In their favor-seeking, all of the lobbyists visiting Capitol Hill are bound by House and Senate ethics rules that cap most individual gifts at $50 per elected official or staffer, with an annual limit of $100 per recipient from any single source. But local governments, public universities and Indian tribes are exempt from the limit, so they are able to shower members and their staffs with such goodies as luxury skybox tickets to basketball games and front-row concert tickets.

...Universities and colleges spent at least $75 million in 2005 on lobbying according to a study by USA Today. The Chronicle of Higher Education reports that $2 billion in grants flowed into higher education in 2003.

The latter is an interesting data point for the discussion of whether faculty tenure is a market phenomenon.

The point I would make here is that an even greater privilege than being tax-exempt is to be regulatory-exempt. For example, in the 1970's, when Freddie Mac was chartered, the only competitive tool it had with respect to the Savings and Loan industry was its exemption from regulations that kept the S&L's from attracting money from out of state. Today, the S&L's are pretty much dead, and Freddie Mac, along with Fannie Mae, dominates the mortgage market.

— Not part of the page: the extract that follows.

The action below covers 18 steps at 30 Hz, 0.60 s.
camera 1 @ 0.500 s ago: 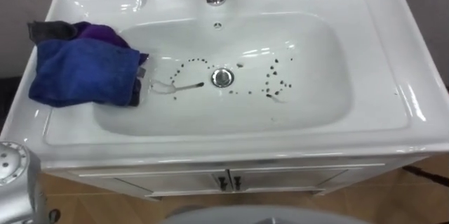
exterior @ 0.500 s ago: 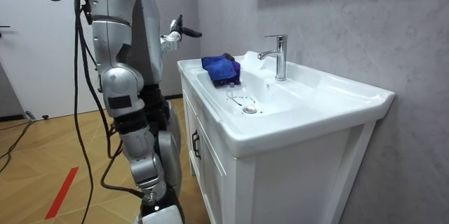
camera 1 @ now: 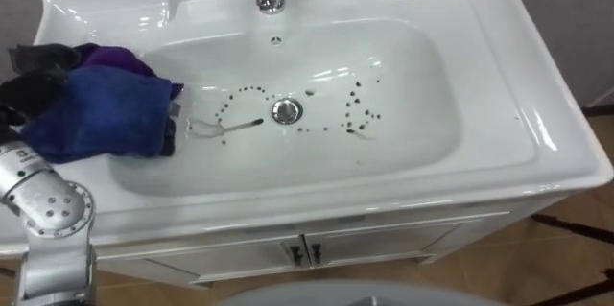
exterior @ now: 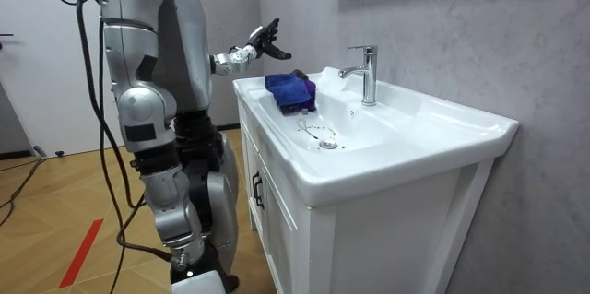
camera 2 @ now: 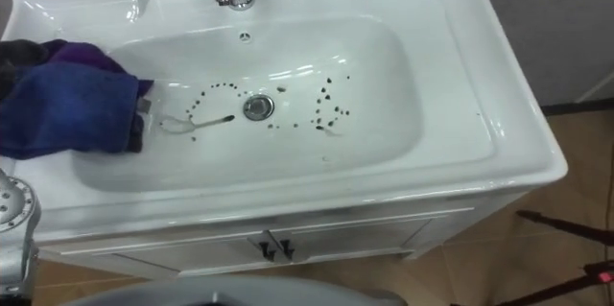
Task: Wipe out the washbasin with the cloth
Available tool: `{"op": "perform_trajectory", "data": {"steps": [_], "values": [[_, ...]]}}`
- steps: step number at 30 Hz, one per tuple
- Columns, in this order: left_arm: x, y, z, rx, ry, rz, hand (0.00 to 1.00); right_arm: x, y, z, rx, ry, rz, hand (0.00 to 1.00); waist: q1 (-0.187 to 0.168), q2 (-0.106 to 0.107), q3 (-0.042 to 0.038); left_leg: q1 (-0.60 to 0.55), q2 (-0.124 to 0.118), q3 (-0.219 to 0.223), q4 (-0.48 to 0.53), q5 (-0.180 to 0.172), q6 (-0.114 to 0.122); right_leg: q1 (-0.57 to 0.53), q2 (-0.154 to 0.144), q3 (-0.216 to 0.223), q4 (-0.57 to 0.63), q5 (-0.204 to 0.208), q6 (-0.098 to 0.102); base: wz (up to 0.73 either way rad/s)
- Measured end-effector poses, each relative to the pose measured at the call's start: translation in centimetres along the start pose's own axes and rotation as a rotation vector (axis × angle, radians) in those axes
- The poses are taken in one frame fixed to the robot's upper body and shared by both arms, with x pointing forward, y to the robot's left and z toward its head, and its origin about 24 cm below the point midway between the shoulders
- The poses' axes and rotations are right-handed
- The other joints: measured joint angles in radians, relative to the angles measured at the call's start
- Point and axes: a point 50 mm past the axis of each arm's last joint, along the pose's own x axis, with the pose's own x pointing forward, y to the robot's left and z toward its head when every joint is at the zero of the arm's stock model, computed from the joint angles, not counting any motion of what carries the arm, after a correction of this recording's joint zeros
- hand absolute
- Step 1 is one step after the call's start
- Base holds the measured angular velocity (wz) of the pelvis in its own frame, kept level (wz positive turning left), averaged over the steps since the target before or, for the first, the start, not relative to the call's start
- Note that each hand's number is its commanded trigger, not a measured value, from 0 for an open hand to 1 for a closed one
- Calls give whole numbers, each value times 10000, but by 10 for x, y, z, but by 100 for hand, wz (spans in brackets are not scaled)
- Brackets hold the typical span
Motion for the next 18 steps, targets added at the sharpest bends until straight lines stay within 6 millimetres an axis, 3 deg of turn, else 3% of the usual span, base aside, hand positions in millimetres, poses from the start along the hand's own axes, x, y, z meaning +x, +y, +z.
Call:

One reason that Medicare ought to be more efficient than private health insurance is that Medicare does not have to comply with mandates from 50 different state regulators about what to cover. Again, regulation-exemption matters.

Colleges and universities have the best deal of all. Potential new entrants are much more heavily regulated than incumbents. They get Federal subsidies plus tax exemptions. And, as Fund points out, when they lobby to keep these benefits, they do not face the same restrictions as private-sector supplicants.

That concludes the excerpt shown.